Las ideas se pueden clasificar según cuatro lógicas que vertebran el conocimiento humano: (1) la lógica que distingue entre lo que es información y lo que es ruido; (2) la lógica que distingue entre lo que es verdadero y lo que es falso; (3) la lógica que distingue entre lo que es útil y lo que es inútil, y (4) la lógica que distingue entre lo que es bueno y lo que es malo. Cada una de estas cuatro lógicas divide las ideas en otras tantas cuatro grandes familias: (1) las ideas para pensar el mundo; (2) las ideas para comprender el mundo; (3) las ideas para cambiar el mundo, y (4) las ideas para vivir en el mundo. Las ideas de cada una de estas familias afloran obedeciendo a la llamada de diferentes estímulos. Por ejemplo, las ideas tecnológicas, las que surgen directamente para cambiar el mundo, son ideas favorecidas por lo que aquí denominaremos el gozo palanca, un concepto que ayuda a comprender la historia de la tecnología y que también da alguna pista sobre su futuro.

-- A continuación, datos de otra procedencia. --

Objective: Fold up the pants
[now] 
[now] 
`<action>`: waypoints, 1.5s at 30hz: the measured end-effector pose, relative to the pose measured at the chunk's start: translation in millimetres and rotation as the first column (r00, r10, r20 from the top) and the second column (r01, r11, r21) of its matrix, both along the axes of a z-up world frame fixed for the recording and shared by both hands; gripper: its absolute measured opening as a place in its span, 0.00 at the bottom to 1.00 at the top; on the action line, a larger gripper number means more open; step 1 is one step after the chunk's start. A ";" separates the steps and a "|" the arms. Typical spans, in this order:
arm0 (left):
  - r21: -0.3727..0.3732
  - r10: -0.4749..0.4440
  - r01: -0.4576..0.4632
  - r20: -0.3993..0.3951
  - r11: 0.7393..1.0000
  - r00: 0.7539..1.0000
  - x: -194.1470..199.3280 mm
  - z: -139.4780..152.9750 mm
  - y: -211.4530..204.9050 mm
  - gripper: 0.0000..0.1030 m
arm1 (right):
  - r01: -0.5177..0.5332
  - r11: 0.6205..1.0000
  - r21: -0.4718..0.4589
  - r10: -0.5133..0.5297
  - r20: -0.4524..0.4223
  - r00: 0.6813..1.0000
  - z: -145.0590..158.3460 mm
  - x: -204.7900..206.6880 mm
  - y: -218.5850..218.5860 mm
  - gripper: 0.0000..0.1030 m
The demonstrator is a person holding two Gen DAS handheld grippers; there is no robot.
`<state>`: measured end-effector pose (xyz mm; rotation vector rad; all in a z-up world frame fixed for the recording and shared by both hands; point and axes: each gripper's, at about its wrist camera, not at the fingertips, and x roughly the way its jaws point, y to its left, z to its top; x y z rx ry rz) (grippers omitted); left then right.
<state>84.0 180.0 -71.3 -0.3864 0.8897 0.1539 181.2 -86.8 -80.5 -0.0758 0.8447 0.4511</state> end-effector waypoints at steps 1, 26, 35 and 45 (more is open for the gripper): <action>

Clasificar es una manera de comprender. Cuando se clasifica es que ya se tiene una teoría y esta clasificación de las ideas es el espinazo de una teoría de la creatividad. El rifirrafe entre creatividad y mediocridad es continuo en todos los rincones de la actividad humana y la trastienda de los momentos de gloria y de miseria de la historia del conocimiento. Hoy en día incluso aparecen profesiones nuevas, generalmente derivadas de la psicología, con vocación de dar cursos, de entrenar y de aconsejar a creadores. Dudo de verdad de que tal cosa sea posible. Una teoría aspira a ser la misma para todo el mundo, mientras que un consejo depende demasiado de quién lo recibe y, muy especialmente, de quién lo da. Los mejores consejos son los que se da uno a sí mismo después de haber comprendido. Lo demás son trucos. Una teoría de la creatividad sirve además para crear una atmósfera a favor de la emergencia, del tránsito y de la maduración de las ideas, pero sobre todo sirve para reconocer aquellas atmósferas que las reprimen y asesinan. Mi intención aquí no es, pues, dar consejos para el buen creador, sino compartir unas reflexiones de pensador intruso ilustradas, eso sí, con episodios extraídos de la experiencia diaria de un científico disperso.